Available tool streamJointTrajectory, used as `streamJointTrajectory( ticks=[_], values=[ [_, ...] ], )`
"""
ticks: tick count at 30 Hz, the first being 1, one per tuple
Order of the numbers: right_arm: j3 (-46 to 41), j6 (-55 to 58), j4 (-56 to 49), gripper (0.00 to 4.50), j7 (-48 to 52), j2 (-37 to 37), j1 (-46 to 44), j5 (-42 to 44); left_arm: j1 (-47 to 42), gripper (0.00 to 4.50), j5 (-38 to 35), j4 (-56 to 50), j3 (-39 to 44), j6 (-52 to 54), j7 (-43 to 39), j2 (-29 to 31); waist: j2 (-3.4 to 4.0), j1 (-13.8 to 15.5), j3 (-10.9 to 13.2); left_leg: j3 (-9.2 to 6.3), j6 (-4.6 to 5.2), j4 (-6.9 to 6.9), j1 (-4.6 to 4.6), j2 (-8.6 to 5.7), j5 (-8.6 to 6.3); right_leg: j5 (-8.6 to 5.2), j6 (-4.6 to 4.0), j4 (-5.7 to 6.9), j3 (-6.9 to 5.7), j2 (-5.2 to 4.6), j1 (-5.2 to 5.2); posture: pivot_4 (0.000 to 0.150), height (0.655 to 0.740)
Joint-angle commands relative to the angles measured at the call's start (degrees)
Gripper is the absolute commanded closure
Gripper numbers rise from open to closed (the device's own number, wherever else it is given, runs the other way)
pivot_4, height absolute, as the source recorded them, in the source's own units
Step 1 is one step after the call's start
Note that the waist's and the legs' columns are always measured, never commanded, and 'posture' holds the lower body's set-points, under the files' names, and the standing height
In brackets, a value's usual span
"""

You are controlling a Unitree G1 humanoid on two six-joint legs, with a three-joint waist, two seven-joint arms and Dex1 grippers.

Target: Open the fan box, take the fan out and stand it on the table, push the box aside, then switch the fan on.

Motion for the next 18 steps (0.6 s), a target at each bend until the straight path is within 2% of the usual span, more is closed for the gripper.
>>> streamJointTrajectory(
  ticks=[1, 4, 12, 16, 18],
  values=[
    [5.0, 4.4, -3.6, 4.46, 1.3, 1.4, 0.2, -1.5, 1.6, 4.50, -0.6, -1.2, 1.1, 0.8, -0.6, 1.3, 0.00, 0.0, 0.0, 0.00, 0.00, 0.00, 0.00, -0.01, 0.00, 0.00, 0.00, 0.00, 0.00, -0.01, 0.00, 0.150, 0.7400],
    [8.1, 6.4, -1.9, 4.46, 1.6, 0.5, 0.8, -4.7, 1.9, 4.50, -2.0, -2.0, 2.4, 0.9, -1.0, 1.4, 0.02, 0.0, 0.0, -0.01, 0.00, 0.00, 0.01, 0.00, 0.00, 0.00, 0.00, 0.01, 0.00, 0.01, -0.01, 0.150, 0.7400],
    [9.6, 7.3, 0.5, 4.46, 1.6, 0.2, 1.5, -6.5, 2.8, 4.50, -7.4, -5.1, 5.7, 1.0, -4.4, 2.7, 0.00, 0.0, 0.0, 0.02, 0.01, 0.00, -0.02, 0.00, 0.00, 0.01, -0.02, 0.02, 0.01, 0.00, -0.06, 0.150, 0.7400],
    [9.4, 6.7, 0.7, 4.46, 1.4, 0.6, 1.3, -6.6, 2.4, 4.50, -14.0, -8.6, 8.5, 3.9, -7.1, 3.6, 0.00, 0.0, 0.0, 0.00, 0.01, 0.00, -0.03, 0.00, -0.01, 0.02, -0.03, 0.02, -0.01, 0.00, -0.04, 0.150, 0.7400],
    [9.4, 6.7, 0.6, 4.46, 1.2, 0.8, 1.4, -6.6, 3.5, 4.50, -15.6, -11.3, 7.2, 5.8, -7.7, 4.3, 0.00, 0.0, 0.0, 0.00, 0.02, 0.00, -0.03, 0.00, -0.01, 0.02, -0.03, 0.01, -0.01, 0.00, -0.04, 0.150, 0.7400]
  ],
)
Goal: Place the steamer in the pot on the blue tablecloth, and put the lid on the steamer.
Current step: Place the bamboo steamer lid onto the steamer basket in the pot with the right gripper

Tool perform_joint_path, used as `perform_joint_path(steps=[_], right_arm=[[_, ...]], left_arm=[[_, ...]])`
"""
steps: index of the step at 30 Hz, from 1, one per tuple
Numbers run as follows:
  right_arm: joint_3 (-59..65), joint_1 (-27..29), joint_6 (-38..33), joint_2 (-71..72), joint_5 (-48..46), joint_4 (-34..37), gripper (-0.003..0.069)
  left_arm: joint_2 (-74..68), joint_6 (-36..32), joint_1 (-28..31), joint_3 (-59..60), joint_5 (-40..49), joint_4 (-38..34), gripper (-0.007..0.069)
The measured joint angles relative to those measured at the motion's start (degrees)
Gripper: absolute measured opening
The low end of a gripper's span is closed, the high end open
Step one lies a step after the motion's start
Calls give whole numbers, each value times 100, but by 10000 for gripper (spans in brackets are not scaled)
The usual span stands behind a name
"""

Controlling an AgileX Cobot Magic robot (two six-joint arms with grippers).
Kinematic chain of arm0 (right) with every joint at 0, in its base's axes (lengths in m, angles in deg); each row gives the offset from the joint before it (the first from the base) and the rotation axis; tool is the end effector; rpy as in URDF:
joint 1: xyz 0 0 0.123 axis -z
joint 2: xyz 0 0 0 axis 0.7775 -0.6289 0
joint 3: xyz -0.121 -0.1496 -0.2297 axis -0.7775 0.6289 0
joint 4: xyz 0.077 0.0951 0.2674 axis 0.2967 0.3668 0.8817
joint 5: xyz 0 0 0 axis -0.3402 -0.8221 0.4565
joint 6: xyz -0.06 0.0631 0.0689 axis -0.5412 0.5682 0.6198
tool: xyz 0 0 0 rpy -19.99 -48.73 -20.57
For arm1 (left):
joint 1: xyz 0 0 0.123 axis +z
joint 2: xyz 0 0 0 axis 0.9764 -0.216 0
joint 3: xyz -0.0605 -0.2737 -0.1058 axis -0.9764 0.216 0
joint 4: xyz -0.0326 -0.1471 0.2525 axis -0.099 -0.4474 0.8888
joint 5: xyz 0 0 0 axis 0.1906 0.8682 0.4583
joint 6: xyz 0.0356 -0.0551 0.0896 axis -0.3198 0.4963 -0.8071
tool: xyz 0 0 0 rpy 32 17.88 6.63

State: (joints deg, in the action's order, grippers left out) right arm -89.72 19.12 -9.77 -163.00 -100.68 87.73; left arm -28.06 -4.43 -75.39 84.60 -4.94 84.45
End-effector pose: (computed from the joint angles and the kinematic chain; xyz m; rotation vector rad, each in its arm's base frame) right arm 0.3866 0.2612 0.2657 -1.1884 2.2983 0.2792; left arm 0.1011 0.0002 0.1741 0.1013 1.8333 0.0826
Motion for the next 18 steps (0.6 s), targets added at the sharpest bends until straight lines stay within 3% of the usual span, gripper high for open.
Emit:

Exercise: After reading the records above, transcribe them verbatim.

Answer box:
Available tool streamJointTrajectory, used as `streamJointTrajectory( ticks=[_], values=[ [_, ...] ], )`
"""
ticks: tick count at 30 Hz, the first being 1, one per tuple
Order of the numbers: right_arm: j3 (-46 to 41), j6 (-55 to 58), j4 (-56 to 49), gripper (0.00 to 4.50), j7 (-48 to 52), j2 (-37 to 37), j1 (-46 to 44), j5 (-42 to 44); left_arm: j1 (-47 to 42), gripper (0.00 to 4.50), j5 (-38 to 35), j4 (-56 to 50), j3 (-39 to 44), j6 (-52 to 54), j7 (-43 to 39), j2 (-29 to 31); waist: j2 (-3.4 to 4.0), j1 (-13.8 to 15.5), j3 (-10.9 to 13.2); left_leg: j3 (-9.2 to 6.3), j6 (-4.6 to 5.2), j4 (-6.9 to 6.9), j1 (-4.6 to 4.6), j2 (-8.6 to 5.7), j5 (-8.6 to 6.3); right_leg: j5 (-8.6 to 5.2), j6 (-4.6 to 4.0), j4 (-5.7 to 6.9), j3 (-6.9 to 5.7), j2 (-5.2 to 4.6), j1 (-5.2 to 5.2); posture: pivot_4 (0.000 to 0.150), height (0.655 to 0.740)
Joint-angle commands relative to the angles measured at the call's start (degrees)
Gripper is the absolute commanded closure
Gripper numbers rise from open to closed (the device's own number, wherever else it is given, runs the other way)
pivot_4, height absolute, as the source recorded them, in the source's own units
Step 1 is one step after the call's start
Note that the waist's and the legs' columns are always measured, never commanded, and 'posture' holds the lower body's set-points, under the files' names, and the standing height
In brackets, a value's usual span
"""

You are controlling a Unitree G1 humanoid on two six-joint legs, with a three-joint waist, two seven-joint arms and Dex1 grippers.

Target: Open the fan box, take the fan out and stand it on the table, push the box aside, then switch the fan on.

Motion for the next 18 steps (0.6 s), a target at each bend until the straight path is within 2% of the usual span, more is closed for the gripper.
>>> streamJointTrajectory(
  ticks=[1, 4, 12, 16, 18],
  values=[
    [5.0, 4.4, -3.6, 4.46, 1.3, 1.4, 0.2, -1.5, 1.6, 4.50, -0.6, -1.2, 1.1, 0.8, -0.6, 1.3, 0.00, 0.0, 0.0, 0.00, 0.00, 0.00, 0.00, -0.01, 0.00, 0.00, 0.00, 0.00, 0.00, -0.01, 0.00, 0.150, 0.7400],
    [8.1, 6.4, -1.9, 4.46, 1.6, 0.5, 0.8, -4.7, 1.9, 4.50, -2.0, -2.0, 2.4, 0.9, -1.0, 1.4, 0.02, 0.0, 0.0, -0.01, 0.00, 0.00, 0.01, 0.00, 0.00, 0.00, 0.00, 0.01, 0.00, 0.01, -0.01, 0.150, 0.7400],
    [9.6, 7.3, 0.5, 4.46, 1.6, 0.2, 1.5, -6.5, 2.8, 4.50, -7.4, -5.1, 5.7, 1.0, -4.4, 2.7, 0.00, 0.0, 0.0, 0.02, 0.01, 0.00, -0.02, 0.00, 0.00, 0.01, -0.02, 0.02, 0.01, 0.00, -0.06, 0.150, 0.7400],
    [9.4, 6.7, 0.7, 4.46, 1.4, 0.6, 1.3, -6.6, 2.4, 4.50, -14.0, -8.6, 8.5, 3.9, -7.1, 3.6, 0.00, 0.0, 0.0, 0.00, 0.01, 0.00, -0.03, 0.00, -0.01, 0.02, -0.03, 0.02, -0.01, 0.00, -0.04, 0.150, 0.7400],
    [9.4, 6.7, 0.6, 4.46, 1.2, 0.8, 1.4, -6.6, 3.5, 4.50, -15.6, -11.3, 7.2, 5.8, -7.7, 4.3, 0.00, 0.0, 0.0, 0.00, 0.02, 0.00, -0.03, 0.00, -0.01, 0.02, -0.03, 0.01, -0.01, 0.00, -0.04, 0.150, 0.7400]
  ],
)
Goal: Place the steamer in the pot on the blue tablecloth, and put the lid on the steamer.
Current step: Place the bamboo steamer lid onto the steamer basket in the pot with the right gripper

Tool perform_joint_path, used as `perform_joint_path(steps=[_], right_arm=[[_, ...]], left_arm=[[_, ...]])`
"""
steps: index of the step at 30 Hz, from 1, one per tuple
Numbers run as follows:
  right_arm: joint_3 (-59..65), joint_1 (-27..29), joint_6 (-38..33), joint_2 (-71..72), joint_5 (-48..46), joint_4 (-34..37), gripper (-0.003..0.069)
  left_arm: joint_2 (-74..68), joint_6 (-36..32), joint_1 (-28..31), joint_3 (-59..60), joint_5 (-40..49), joint_4 (-38..34), gripper (-0.007..0.069)
The measured joint angles relative to those measured at the motion's start (degrees)
Gripper: absolute measured opening
The low end of a gripper's span is closed, the high end open
Step one lies a step after the motion's start
Calls give whole numbers, each value times 100, but by 10000 for gripper (spans in brackets are not scaled)
The usual span stands behind a name
"""

Controlling an AgileX Cobot Magic robot (two six-joint arms with grippers).
Kinematic chain of arm0 (right) with every joint at 0, in its base's axes (lengths in m, angles in deg); each row gives the offset from the joint before it (the first from the base) and the rotation axis; tool is the end effector; rpy as in URDF:
joint 1: xyz 0 0 0.123 axis -z
joint 2: xyz 0 0 0 axis 0.7775 -0.6289 0
joint 3: xyz -0.121 -0.1496 -0.2297 axis -0.7775 0.6289 0
joint 4: xyz 0.077 0.0951 0.2674 axis 0.2967 0.3668 0.8817
joint 5: xyz 0 0 0 axis -0.3402 -0.8221 0.4565
joint 6: xyz -0.06 0.0631 0.0689 axis -0.5412 0.5682 0.6198
tool: xyz 0 0 0 rpy -19.99 -48.73 -20.57
For arm1 (left):
joint 1: xyz 0 0 0.123 axis +z
joint 2: xyz 0 0 0 axis 0.9764 -0.216 0
joint 3: xyz -0.0605 -0.2737 -0.1058 axis -0.9764 0.216 0
joint 4: xyz -0.0326 -0.1471 0.2525 axis -0.099 -0.4474 0.8888
joint 5: xyz 0 0 0 axis 0.1906 0.8682 0.4583
joint 6: xyz 0.0356 -0.0551 0.0896 axis -0.3198 0.4963 -0.8071
tool: xyz 0 0 0 rpy 32 17.88 6.63

State: (joints deg, in the action's order, grippers left out) right arm -89.72 19.12 -9.77 -163.00 -100.68 87.73; left arm -28.06 -4.43 -75.39 84.60 -4.94 84.45
End-effector pose: (computed from the joint angles and the kinematic chain; xyz m; rotation vector rad, each in its arm's base frame) right arm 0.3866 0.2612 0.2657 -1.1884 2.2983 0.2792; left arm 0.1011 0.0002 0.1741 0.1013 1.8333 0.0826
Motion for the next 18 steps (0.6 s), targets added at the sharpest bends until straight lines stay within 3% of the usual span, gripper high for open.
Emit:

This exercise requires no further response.